Had Jesus lived in Charleston, I’m convinced he would’ve enjoyed Kanawha State Forest. After discussing the importance of quiet time with a few friends, yesterday seemed like the perfect day to drive over to the Forest and enjoy some quiet time in between meetings.
I had forgotten how large Kanawha State Forest really is! My hour could only scratch the surface of the 9,300 acres, but it was enough to invite me back again soon.
Everything from the gigantic to the miniscule vied for my attention. The bright green moss growing on the asphalt provides texture to the road. Energetic yellow butterflies dance in the day like fireflies fill the air at night. A sea of ferns seems to cover every hillside, and rocks the size of houses line the creek.
For the first time this year I rolled down my truck windows to take it all in–the front two windows at first, but the moment was so enjoyable that the rear windows had to be rolled down as well. Had I been wearing a ball cap, it definitely would’ve been turned backwards, much to the chagrin of my teen and pre-teen daughters.
The forest smells like summer now. Spring is gone and the air is saturated with the infamous Kanawha Valley humidity. The wind smells mostly like fresh flowers and bushes, but the occasional whiff of gun-smoke stirs the senses. I wasn’t sure if it emanated from the remnants of a nearby campfire or from my many memories of crow and squirrel hunting with my dad.

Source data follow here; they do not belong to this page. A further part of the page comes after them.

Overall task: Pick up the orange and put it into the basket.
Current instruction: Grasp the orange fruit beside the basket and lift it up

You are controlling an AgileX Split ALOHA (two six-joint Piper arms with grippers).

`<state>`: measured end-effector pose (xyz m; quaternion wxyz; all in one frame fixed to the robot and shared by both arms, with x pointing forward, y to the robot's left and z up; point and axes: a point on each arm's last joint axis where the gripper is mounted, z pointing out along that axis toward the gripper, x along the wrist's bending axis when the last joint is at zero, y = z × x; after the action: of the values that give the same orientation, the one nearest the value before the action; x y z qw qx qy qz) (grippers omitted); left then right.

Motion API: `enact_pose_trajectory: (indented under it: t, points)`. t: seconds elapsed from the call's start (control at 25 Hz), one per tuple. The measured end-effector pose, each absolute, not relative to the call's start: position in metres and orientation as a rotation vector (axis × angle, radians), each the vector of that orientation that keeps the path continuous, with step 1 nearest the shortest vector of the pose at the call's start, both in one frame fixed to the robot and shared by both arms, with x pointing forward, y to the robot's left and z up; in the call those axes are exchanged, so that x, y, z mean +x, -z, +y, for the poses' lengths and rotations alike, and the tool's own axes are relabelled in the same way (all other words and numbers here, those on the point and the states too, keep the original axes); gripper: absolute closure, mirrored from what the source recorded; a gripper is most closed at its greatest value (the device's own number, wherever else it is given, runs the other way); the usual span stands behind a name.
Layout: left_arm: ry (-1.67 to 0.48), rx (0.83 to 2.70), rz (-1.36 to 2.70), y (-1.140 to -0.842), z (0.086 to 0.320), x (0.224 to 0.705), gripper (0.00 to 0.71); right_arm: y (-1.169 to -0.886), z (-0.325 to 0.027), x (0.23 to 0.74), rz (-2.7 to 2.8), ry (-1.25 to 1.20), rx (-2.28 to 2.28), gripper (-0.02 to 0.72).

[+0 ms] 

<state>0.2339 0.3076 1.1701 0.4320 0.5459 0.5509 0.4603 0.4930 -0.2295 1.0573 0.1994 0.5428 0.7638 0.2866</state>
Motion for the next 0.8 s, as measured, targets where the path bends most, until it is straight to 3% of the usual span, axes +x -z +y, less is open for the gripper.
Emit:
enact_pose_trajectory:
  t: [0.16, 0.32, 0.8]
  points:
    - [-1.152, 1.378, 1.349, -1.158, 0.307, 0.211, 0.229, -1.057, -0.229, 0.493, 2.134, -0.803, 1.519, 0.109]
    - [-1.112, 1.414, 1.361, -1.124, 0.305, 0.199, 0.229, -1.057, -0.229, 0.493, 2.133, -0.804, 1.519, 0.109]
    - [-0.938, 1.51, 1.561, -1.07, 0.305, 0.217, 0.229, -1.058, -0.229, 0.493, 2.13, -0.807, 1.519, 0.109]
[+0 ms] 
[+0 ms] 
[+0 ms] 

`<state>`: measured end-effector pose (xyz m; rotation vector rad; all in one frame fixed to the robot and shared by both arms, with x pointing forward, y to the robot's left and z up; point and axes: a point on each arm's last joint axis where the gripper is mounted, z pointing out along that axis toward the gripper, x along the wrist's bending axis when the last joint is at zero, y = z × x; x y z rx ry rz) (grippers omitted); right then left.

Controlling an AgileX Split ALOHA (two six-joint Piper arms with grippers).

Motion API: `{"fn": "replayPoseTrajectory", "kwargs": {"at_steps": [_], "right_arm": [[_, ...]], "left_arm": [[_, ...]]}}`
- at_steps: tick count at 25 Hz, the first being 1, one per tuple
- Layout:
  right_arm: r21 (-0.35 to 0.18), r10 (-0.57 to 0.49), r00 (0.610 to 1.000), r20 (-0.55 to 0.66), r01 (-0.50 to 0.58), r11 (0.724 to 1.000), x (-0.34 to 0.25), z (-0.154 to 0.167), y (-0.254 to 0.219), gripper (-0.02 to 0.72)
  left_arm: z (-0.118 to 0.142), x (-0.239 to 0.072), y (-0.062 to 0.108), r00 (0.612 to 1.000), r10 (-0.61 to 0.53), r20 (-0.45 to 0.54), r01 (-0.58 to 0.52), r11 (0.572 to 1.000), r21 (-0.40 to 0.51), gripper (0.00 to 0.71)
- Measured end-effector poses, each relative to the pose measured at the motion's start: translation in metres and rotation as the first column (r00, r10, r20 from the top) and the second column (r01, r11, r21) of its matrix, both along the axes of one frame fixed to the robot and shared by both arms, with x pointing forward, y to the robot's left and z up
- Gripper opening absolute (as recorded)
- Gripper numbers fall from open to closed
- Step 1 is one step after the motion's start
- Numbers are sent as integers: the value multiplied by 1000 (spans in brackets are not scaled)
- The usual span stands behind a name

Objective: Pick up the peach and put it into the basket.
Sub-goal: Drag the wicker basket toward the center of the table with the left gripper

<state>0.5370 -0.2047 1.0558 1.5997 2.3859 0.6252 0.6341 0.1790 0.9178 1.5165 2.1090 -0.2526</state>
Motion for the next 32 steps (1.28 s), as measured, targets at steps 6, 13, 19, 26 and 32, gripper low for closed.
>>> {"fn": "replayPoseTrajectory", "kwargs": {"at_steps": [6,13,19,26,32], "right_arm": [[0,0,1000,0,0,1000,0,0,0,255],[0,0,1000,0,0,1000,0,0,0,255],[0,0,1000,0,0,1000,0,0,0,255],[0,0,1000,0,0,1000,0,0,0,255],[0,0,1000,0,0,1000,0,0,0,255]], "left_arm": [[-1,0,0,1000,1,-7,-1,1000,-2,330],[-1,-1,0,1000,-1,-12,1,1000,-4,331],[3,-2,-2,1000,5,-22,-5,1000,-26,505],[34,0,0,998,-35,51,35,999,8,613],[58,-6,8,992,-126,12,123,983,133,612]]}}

Sunlight poured down through the canopy as if the forest had its own recessed lighting. There seemed to be at least a 15-degree difference between the sun and the shade.
The creek winds its way through the valley beside the road as if the two are locked in an epic battle for preeminence. The road is still winning… for now.
Did you know that brooks really do babble? The sound is similar to the combination of gargling mouthwash and the sound your tub makes just as the last bit of water is going down the drain.
While leaving the Forest, I noticed a father fishing with his son. As one cyclist passed another they gave each other a thumbs-up and a nod. The empty picnic tables called out for family, friends and community groups to enjoy them this summer.
Kanawha State Forest . . . with all it’s camping, picnicking, hiking, shooting-range, mountain biking, cross-country skiing, swimming pool and playground . . . provide another reason for us to be grateful Charlestonians.